Blitz Bayesian model wrapped in DataParallel not using multiple GPUs

jsanket123 commented 3 years ago

I have been trying to use Bayesian linear regression example given by Blitz authors and parallelize their model by wrapping it with torch.nn.DataParallel. However, it seems that the given code is only using one gpu and not multiple gpus. Below is the same code from the bayesian_regression_boston.py example with model wrapped in DataParallel.

import torch
import torch.nn as nn
import torch.nn.functional as F
import torch.optim as optim
import numpy as np

from blitz.modules import BayesianLinear
from blitz.utils import variational_estimator

from sklearn.datasets import load_boston
from sklearn.preprocessing import StandardScaler
from sklearn.model_selection import train_test_split

X, y = load_boston(return_X_y=True)
X = StandardScaler().fit_transform(X)
y = StandardScaler().fit_transform(np.expand_dims(y, -1))

X_train, X_test, y_train, y_test = train_test_split(X,
                                                    y,
                                                    test_size=.25,
                                                    random_state=42)

X_train, y_train = torch.tensor(X_train).float(), torch.tensor(y_train).float()
X_test, y_test = torch.tensor(X_test).float(), torch.tensor(y_test).float()

@variational_estimator
class BayesianRegressor(nn.Module):
    def __init__(self, input_dim, output_dim):
        super().__init__()
        #self.linear = nn.Linear(input_dim, output_dim)
        self.blinear1 = BayesianLinear(input_dim, 512)
        self.blinear2 = BayesianLinear(512, output_dim)

    def forward(self, x):
        print("\tIn Model: input size", x.size())
        x_ = self.blinear1(x)
        x_ = F.relu(x_)
        return self.blinear2(x_)

def evaluate_regression(regressor,
                        X,
                        y,
                        samples = 100,
                        std_multiplier = 2):
    preds = [regressor(X) for i in range(samples)]
    preds = torch.stack(preds)
    means = preds.mean(axis=0)
    stds = preds.std(axis=0)
    ci_upper = means + (std_multiplier * stds)
    ci_lower = means - (std_multiplier * stds)
    ic_acc = (ci_lower <= y) * (ci_upper >= y)
    ic_acc = ic_acc.float().mean()
    return ic_acc, (ci_upper >= y).float().mean(), (ci_lower <= y).float().mean()

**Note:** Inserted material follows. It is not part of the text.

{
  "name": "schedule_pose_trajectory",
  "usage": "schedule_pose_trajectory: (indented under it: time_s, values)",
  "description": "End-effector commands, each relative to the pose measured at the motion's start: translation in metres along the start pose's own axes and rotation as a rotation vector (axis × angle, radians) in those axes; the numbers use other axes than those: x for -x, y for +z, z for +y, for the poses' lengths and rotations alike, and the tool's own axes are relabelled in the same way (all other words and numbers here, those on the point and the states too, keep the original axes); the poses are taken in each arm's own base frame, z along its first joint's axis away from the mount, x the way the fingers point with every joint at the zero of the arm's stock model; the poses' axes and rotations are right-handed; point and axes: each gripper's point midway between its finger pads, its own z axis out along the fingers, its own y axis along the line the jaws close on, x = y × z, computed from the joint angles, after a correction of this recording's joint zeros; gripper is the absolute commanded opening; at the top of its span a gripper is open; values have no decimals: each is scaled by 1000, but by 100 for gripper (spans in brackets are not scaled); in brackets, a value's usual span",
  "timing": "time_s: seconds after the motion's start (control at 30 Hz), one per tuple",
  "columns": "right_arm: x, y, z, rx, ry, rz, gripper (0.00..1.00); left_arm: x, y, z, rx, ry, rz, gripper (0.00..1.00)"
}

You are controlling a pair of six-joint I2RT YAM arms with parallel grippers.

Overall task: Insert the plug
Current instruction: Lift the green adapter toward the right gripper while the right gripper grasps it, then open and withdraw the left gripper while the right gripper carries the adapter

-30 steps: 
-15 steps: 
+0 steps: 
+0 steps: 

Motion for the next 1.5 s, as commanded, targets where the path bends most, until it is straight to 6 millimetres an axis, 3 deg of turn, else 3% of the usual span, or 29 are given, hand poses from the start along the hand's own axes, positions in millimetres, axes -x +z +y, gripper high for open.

device = torch.device('cuda' if torch.cuda.is_available() else 'cpu')
regressor = BayesianRegressor(13, 1).to(device)
optimizer = optim.Adam(regressor.parameters(), lr=0.01)
criterion = torch.nn.MSELoss()

if torch.cuda.device_count() > 1:
  print("Let's use", torch.cuda.device_count(), "GPUs!")
  regressor = nn.DataParallel(regressor)
regressor.to(device)

ds_train = torch.utils.data.TensorDataset(X_train, y_train)
dataloader_train = torch.utils.data.DataLoader(ds_train, batch_size=16, shuffle=True)

ds_test = torch.utils.data.TensorDataset(X_test, y_test)
dataloader_test = torch.utils.data.DataLoader(ds_test, batch_size=16, shuffle=True)

iteration = 0
for epoch in range(100):
    for i, (datapoints, labels) in enumerate(dataloader_train):
        optimizer.zero_grad()

        print("Outside: input size", datapoints.size())
        loss = regressor.module.sample_elbo(inputs=datapoints.to(device),
                           labels=labels.to(device),
                           criterion=criterion,
                           sample_nbr=1,
                           complexity_cost_weight=1/X_train.shape[0])
        loss.backward()
        optimizer.step()

        iteration += 1
        if iteration%100==0:
            ic_acc, under_ci_upper, over_ci_lower = evaluate_regression(regressor,
                                                                        X_test.to(device),
                                                                        y_test.to(device),
                                                                        samples=25,
                                                                        std_multiplier=3)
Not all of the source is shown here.